Even systems that comply with CFR Part 11 can be less than secure if they are not set up to check and audit data regularly. Part 11 compliance is one step in the right direction, but by no means fail-safe insurance against integrity breaches. Despite widespread adherence to this directive, particularly by suppliers of analytic systems and software, FDA has increasingly observed CGMP violations involving data integrity during CGMP inspections. Data integrity-related CGMP violations have led to numerous regulatory actions, including warning letters, import alerts, and consent decrees.
FDA guidances, for example, require “exact and complete” backup data that are “secure from alteration, inadvertent erasures, or loss,” storage of data “to prevent deterioration or loss,” that certain activities “be documented at the time of performance,” employ scientifically sound laboratory controls, that “records be retained in some type of original form, and that analysts maintain a “complete record of all data,” and “all tests performed.”
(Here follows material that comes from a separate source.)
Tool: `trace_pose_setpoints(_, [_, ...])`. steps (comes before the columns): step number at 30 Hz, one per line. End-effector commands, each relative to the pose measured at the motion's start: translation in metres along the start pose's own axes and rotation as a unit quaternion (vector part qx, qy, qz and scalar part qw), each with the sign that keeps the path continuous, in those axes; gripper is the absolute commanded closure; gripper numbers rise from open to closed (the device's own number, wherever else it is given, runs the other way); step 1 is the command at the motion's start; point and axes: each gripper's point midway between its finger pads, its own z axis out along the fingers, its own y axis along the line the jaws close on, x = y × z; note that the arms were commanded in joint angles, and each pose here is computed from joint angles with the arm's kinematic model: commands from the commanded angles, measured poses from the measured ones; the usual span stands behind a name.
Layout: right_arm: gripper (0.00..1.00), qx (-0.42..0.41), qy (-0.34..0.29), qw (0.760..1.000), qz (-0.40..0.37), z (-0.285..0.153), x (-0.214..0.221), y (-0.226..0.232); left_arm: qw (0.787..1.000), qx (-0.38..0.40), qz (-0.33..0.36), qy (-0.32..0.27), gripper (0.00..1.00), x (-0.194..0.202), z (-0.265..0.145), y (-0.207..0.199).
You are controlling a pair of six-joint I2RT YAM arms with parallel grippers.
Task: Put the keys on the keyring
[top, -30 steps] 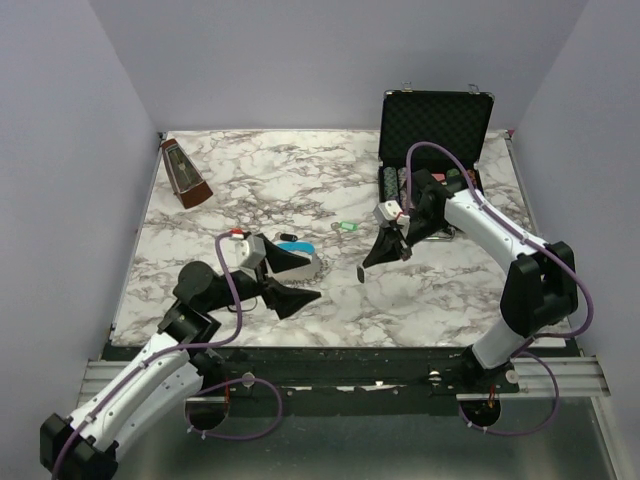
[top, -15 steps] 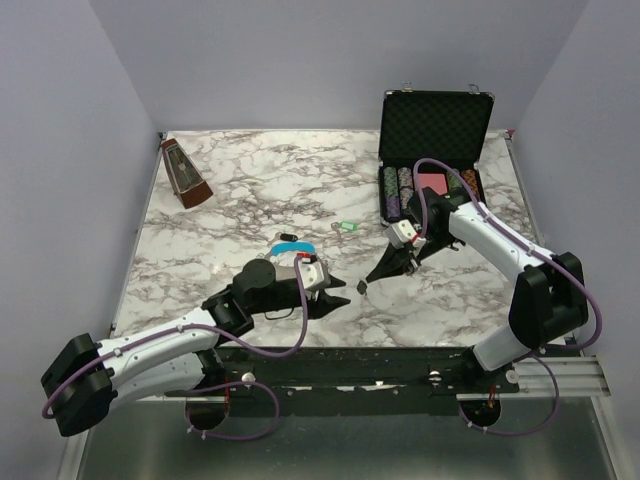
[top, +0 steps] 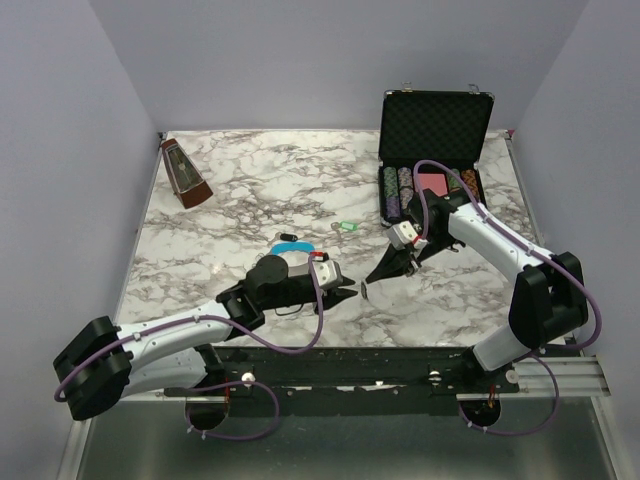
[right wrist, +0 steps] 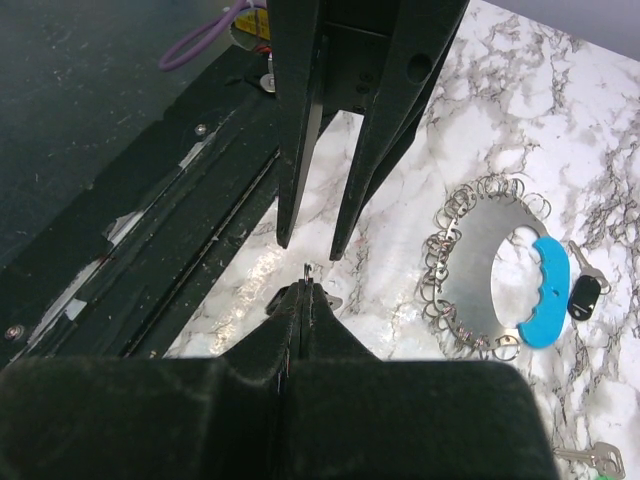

Is there a way, in effect, to outsource data integrity to vendors of data systems? “Reputable vendors will be on top of the data integrity issue, but you can’t always rely solely on them,” Rhines explains. “If you’re not cognizant of the dangers, even a well-established data-management system can be set up with faulty audit trails. It may be fully Part 11 compliant in that you can’t delete files, and there’s traceability, but there could still be problems with data integrity. Integrity breaches should be easy to detect, but if the audit trail isn’t set up properly detecting a breach will be difficult.”